--- Required action ---
Please copy, character for character, each line from the beginning of the listing to the line containing "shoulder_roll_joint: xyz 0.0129", including both.

--- Supplied records ---
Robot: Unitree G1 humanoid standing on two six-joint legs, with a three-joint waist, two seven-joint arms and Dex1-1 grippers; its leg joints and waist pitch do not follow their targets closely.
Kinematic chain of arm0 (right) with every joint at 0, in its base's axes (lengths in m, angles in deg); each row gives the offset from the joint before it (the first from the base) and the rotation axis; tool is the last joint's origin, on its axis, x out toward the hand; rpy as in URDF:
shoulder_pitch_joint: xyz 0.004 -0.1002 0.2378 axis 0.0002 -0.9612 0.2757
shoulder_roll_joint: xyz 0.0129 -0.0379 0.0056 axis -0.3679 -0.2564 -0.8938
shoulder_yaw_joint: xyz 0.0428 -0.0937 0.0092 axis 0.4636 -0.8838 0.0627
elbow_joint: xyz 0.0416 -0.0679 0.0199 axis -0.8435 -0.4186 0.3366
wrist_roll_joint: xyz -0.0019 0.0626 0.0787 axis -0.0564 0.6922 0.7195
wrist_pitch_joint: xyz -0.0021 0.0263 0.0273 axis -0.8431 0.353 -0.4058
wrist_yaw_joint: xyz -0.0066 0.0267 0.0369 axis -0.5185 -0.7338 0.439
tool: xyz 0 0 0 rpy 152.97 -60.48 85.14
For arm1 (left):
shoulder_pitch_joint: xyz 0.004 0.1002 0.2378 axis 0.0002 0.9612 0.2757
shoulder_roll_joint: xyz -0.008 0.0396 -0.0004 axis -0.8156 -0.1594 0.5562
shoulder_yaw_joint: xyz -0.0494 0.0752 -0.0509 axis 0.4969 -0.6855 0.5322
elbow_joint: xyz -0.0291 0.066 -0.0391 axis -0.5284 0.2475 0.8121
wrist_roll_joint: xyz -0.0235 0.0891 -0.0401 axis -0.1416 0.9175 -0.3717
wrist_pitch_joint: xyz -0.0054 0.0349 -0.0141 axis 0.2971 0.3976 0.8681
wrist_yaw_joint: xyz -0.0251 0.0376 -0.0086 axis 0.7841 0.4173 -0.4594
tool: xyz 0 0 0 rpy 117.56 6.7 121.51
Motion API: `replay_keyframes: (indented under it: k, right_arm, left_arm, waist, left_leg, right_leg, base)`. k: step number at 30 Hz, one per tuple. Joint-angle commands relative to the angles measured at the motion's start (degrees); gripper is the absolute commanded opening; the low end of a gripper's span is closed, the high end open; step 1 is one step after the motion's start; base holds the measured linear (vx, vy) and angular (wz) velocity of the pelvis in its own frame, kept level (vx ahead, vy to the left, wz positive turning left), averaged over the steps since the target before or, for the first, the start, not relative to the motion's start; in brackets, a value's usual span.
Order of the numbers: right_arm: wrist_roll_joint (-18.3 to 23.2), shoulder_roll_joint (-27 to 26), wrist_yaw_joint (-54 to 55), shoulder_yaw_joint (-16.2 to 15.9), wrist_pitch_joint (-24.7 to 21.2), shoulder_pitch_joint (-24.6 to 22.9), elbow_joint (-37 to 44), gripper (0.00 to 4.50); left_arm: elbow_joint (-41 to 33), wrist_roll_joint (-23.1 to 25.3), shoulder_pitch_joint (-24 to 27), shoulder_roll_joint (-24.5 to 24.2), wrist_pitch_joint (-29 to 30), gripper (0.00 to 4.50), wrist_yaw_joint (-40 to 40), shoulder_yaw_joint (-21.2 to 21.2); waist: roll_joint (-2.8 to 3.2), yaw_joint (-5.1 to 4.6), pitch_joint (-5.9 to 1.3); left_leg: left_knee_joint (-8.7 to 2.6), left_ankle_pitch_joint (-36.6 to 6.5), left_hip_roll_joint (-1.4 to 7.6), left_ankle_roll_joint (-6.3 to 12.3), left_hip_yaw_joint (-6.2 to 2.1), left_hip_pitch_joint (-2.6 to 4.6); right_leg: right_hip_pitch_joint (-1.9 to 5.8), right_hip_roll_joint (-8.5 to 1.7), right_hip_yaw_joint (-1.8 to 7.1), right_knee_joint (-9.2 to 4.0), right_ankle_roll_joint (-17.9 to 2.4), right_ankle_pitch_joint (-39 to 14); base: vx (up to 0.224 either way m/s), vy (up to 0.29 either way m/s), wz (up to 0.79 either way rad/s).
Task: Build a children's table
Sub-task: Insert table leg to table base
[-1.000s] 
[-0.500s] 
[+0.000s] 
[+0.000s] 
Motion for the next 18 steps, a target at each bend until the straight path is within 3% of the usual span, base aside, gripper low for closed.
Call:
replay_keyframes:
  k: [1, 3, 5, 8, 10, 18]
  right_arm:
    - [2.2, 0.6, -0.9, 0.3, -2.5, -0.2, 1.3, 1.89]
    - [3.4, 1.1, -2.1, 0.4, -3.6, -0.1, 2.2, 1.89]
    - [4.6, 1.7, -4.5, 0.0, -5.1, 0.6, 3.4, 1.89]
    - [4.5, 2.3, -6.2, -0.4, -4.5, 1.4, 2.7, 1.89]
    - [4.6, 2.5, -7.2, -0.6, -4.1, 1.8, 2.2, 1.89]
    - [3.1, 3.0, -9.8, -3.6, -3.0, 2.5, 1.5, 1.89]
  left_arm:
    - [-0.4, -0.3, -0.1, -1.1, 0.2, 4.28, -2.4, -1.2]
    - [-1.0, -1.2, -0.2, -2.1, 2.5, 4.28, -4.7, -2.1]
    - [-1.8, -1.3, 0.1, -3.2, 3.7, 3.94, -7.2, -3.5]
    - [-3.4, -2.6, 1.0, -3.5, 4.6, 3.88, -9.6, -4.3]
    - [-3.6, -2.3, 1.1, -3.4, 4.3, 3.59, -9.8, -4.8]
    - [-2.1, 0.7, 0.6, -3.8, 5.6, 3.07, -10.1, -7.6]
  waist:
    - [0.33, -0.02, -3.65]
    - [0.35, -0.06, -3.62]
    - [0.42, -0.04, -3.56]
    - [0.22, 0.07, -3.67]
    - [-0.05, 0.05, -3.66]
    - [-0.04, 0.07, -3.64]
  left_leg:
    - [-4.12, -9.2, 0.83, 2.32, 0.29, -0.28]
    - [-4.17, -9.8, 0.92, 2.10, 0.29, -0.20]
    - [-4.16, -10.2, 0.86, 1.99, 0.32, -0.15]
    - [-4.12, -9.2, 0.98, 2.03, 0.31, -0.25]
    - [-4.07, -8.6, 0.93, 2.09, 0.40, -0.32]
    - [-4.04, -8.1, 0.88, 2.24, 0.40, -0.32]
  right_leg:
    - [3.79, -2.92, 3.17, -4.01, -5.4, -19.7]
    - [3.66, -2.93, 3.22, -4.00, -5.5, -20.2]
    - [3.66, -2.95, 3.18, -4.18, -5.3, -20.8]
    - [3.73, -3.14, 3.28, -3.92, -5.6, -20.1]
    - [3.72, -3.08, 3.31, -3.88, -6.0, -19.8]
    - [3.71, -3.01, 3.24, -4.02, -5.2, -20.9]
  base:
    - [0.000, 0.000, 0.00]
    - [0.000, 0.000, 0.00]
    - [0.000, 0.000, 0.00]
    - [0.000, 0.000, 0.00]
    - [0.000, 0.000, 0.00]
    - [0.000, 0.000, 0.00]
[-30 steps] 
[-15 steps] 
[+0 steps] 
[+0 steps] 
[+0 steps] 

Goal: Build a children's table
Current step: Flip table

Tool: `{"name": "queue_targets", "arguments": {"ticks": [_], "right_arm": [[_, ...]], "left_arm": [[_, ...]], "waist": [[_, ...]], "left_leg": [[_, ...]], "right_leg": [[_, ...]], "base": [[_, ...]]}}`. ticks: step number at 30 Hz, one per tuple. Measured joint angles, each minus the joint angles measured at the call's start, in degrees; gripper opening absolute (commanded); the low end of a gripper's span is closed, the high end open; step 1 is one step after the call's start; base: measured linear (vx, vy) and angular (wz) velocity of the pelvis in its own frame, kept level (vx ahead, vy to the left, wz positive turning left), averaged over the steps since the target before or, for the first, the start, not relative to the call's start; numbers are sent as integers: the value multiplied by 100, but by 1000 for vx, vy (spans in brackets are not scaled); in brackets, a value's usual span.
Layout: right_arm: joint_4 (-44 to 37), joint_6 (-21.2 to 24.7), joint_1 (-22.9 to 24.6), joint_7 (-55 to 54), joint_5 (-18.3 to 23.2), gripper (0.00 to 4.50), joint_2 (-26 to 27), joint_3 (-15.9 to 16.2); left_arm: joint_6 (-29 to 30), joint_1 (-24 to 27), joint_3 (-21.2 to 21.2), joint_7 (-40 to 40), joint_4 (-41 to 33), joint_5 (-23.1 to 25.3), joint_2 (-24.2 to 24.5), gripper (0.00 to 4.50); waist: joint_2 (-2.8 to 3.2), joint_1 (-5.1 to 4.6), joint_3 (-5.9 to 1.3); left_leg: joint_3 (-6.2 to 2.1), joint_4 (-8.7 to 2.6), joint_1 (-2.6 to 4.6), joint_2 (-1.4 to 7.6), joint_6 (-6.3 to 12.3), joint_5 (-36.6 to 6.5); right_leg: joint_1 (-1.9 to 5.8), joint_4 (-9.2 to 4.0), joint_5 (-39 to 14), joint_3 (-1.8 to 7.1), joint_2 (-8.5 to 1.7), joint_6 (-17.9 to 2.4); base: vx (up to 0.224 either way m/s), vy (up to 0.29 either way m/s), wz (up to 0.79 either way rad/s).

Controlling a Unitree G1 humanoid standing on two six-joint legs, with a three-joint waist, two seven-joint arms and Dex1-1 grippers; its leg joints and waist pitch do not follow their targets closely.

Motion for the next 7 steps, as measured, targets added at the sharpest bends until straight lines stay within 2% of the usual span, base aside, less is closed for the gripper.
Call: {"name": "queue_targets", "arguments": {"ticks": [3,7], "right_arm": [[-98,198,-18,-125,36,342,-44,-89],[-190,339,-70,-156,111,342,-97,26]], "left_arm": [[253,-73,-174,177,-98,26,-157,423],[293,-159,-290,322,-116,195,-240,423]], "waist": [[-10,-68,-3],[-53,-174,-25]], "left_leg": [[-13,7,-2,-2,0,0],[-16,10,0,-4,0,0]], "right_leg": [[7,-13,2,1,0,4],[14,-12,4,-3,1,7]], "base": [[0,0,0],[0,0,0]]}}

--- Response area ---
Robot: Unitree G1 humanoid standing on two six-joint legs, with a three-joint waist, two seven-joint arms and Dex1-1 grippers; its leg joints and waist pitch do not follow their targets closely.
Kinematic chain of arm0 (right) with every joint at 0, in its base's axes (lengths in m, angles in deg); each row gives the offset from the joint before it (the first from the base) and the rotation axis; tool is the last joint's origin, on its axis, x out toward the hand; rpy as in URDF:
shoulder_pitch_joint: xyz 0.004 -0.1002 0.2378 axis 0.0002 -0.9612 0.2757
shoulder_roll_joint: xyz 0.0129 -0.0379 0.0056 axis -0.3679 -0.2564 -0.8938

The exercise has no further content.